Me gustaba la sincera espontaneidad con que mi interlocutora leía el cuestionario que tenía ante sí.

– Viuda.

– Cuánto lo siento -dijo con talante práctico mientras pasaba a la siguiente pregunta-. La casa en que usted vive ¿es propia o la tiene en alquiler?

– Bueno, antes tenía dos casas -dije con indiferencia-. Una en Santa Teresa y otra en Fort Myers, Florida, pero al morir John tuve que vender la de Florida. Lo único que tengo en alquiler es un piso en Nueva York.

– Vaya.

– Sí, viajo mucho. Por eso respondo con mucho gusto a su encuesta. -Casi alcanzaba a oír las frenéticas señas que hacía con la mano a su jefe. Acababa de pescar un pez mediano de la jet set y podía necesitar ayuda.

Pasamos a continuación al tema de mis ingresos anuales, que no estarían mal, dado que había ganado fortuitamente un millón de la manera más tonta. Seguí revelándole verdades como puños para agilizar mis reflejos tergiversadores. Hasta que llegamos al punto en que sólo me hacía falta remitir un cheque por valor de treinta y nueve dólares con noventa y nueve para reclamar el premio que me había tocado: un equipaje completo consistente en nueve unidades de diseño y a juego, valorado en el mercado en más de seiscientos dólares. Llegó el turno de ponerme escéptica.

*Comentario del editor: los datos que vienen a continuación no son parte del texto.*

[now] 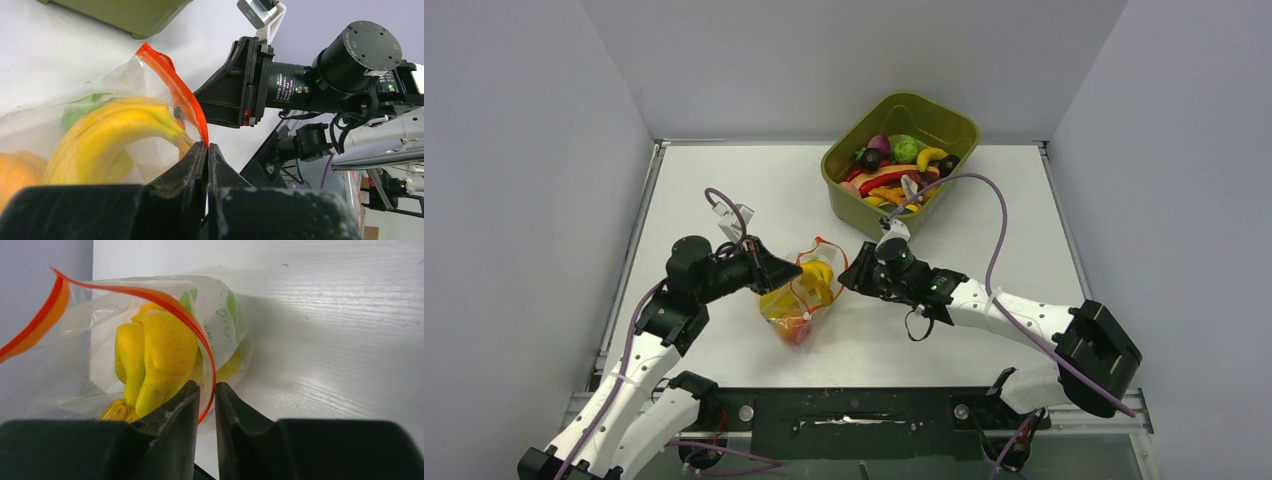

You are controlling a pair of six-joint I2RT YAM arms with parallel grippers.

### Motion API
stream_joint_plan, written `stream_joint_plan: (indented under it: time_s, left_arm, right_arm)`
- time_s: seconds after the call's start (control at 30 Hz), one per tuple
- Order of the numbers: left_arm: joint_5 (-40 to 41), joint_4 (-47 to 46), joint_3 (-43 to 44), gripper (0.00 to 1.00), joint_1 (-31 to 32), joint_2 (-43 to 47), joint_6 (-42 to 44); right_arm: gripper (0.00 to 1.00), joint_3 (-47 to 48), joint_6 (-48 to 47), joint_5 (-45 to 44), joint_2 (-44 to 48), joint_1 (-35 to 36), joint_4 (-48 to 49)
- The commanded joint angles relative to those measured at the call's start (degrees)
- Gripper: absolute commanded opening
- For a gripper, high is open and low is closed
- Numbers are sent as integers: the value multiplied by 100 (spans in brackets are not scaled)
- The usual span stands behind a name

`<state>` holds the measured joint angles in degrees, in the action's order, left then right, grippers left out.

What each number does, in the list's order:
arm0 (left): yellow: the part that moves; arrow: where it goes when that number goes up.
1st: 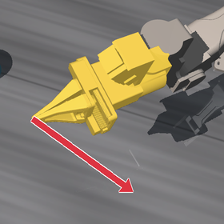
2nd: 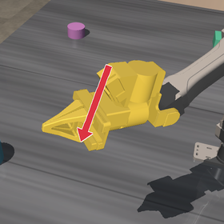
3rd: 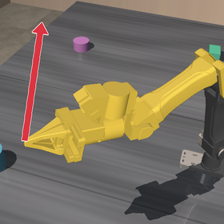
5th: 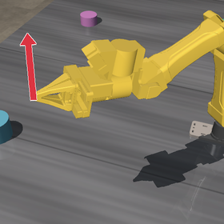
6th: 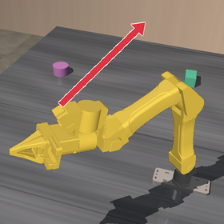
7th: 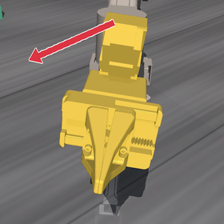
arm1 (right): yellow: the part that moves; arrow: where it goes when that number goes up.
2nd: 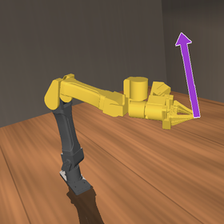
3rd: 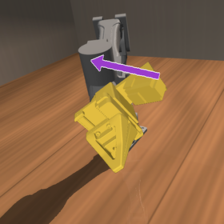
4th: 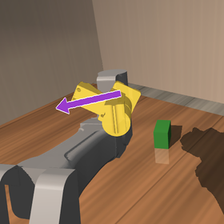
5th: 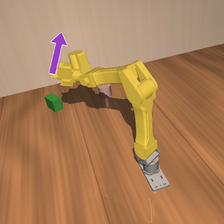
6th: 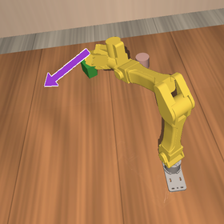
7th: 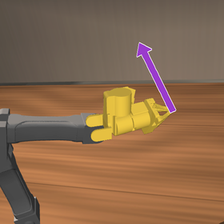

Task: Place the food in the zip-top bag and seal the zipper
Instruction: Adjust the zipper food storage bag at the center of the board.

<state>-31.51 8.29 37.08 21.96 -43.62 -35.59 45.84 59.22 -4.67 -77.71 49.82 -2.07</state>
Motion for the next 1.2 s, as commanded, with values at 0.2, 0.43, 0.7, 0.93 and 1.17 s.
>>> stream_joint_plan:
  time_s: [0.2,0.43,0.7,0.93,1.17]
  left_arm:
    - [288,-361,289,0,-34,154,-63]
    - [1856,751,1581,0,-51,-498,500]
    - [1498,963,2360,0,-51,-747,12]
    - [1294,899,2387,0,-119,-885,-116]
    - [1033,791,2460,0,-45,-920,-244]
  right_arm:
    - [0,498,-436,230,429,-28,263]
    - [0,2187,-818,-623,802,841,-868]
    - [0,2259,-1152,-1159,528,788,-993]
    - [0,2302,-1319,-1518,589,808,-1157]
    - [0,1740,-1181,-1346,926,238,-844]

– ¿Bromea? -dije-. ¿No es un engaño? ¿Sólo he de abonar treinta y nueve con noventa y nueve? No me lo creo.

Me confirmó que la oferta era auténtica. El equipaje era gratis. Lo único que me pedían era que pagase los portes, que por lo demás podía abonar con la tarjeta de crédito si lo estimaba conveniente. Dijo que en menos de una hora podía mandar a mi casa a una persona para recoger el talón, pero me pareció más sencillo pagar con tarjeta. Le di un número inventado, que me repitió a continuación. Por su tono de voz era evidente que no salía de su asombro. Lo más probable es que yo fuera la única persona que no había herido sus sentimientos aquel día colgándole con brusquedad. Antes de que acabara la jornada laboral, la solícita encuestadora y sus compinches habrían cargado a mi cuenta todo lo que les diera la gana.

Engullí para comer un envase gigante de yogur desnatado e hice la siesta retrepada en la silla giratoria. Entre las persecuciones automovilísticas y los tiroteos, los detectives teníamos días así. Me incorporé a las dos y cogí el teléfono para llamar otra vez a Harris Brown.

Descolgaron al cuarto timbrazo.

– Harris Brown -dijo una voz masculina, malhumorada y jadeante.

Bajé los pies de la mesa y me presenté. Hubo un cambio en su tono y habló con normalidad.

– Le agradezco que haya llamado. Fue una sorpresa enterarme de que el sujeto había reaparecido.

– Bueno, aún no lo sabemos con seguridad matemática, pero yo estoy convencida. ¿Durante cuánto tiempo trabajó usted en el caso?